Much like these ink traps in lead type, mindcasting will require medium-conscious typographic features in order to improve legibility both for ourselves and for our software interpreters. And by the way, what exactly is the nature of a “brain-ready” font license? How do we negotiate intellectual property that might be duplicated simply by imagining it? I’m excited at the prospect of a new generation of Mathew Carters, responding to this medium of the imagination, on a quest to make our fantasy future legible.

Espionage

And on the flip side: who’s got the worst eyes? Or better yet: who can intentionally scramble their visual thoughts so as to be illegible and somewhat unique each time? Is that an impossible task? (Do visually impaired folks hold the high ground—or does the brain leak intent regardless?) Because if we find ourselves in a future where brain-scanning magic hats have given way to remote brain scanning—CC TV, but for recording brain activity at a distance—we’re going to be in some pretty tricky territory.

Punching in your PIN at the ATM? Don’t visualize those digits! Don’t even look at the number pad! But here too, typographers may hold an edge. These explorers on the forefront of brain legibility, who have endeavored to learn what makes for high-fidelity visual transmission, surely must also have tips for what imagined visuals make for low fidelity, illegible muck. How fascinating it would be to listen in on a crash course for spies taught by mindcasting typographic experts, up-skilling future James Bonds on methods for masking their visual wanderings in ways that might defeat the latest in brain signals intelligence.

What is privacy when your imagination itself is visible?

Christopher Walken as Dr. Michael Brace in Brainstorm (1983).
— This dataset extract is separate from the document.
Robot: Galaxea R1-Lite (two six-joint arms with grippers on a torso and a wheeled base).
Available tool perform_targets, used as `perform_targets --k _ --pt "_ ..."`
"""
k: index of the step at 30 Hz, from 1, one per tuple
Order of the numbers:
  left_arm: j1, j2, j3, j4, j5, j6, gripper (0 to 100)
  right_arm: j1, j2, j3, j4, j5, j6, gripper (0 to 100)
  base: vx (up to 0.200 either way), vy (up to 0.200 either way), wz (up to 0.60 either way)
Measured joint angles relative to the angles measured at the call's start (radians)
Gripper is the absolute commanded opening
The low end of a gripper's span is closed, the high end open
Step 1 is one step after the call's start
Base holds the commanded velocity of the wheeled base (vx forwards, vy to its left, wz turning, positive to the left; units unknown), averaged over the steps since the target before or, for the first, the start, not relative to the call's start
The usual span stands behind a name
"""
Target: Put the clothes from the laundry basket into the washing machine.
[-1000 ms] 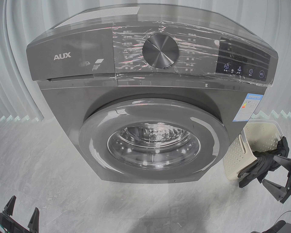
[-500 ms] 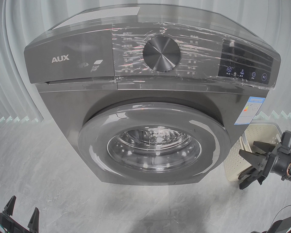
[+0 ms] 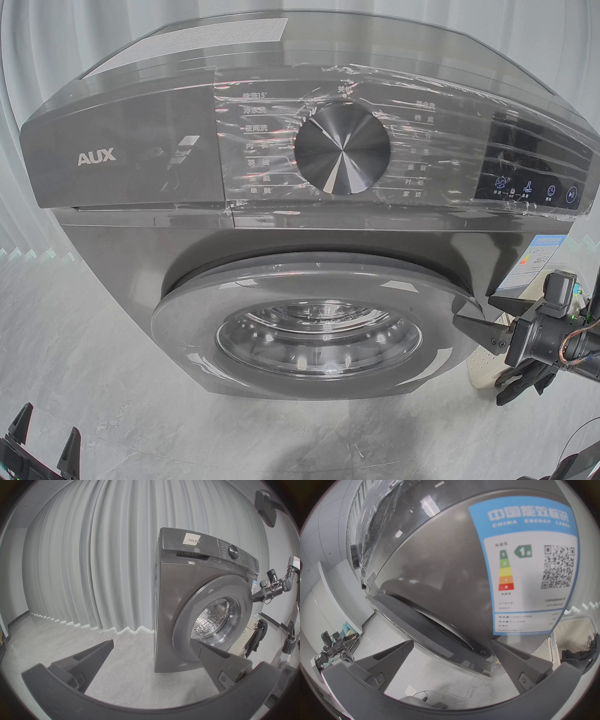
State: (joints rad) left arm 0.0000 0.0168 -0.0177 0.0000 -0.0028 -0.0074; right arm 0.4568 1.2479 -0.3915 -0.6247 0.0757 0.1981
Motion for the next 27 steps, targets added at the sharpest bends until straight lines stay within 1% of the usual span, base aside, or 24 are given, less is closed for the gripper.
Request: perform_targets --k 8,11,27 --pt "0.0 0.0 0.0 0.0 -0.001 0.0 100 0.033 0.014 0.003 -0.001 -0.007 0.003 100 0.0 0.0 0.0" --pt "0.0 0.0 0.0 0.0 0.0 0.001 100 0.04 0.022 0.003 -0.006 -0.007 0.002 100 -0.2 0.0 0.0" --pt "0.0 0.0 0.0 0.0 0.0 0.0 100 0.034 0.082 -0.045 -0.012 -0.007 0.001 100 0.0 0.0 0.0"
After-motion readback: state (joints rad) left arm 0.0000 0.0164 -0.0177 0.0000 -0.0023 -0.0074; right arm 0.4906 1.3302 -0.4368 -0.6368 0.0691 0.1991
Christopher Walken as Dr. Michael Brace in Brainstorm (1983).

And beyond…

And if you’re tempted to wander even further beyond this future’s horizon, you might ask yourself: If you can read visual activity from the brain, could you also write to it? A society of mindcasters, conversing in visuals at the speed of imagination.


Meet me in Montauk.


I originally wrote this essay for AIGA’s Design Envy blog where it was first published on Friday, 11 November 2011 for an audience of graphic designers and typographers. It concluded my week-long stint as Design Envy’s guest poster. In the decade since, Design Envy has fallen into disrepair and today the website is no longer functional. [Broken link to original post.] On the up side, in the ten-plus years since writing the above, I’ve had the pleasure of actually meeting Jack Gallant in person—and nearly the opportunity to work with him on some interesting ideas together.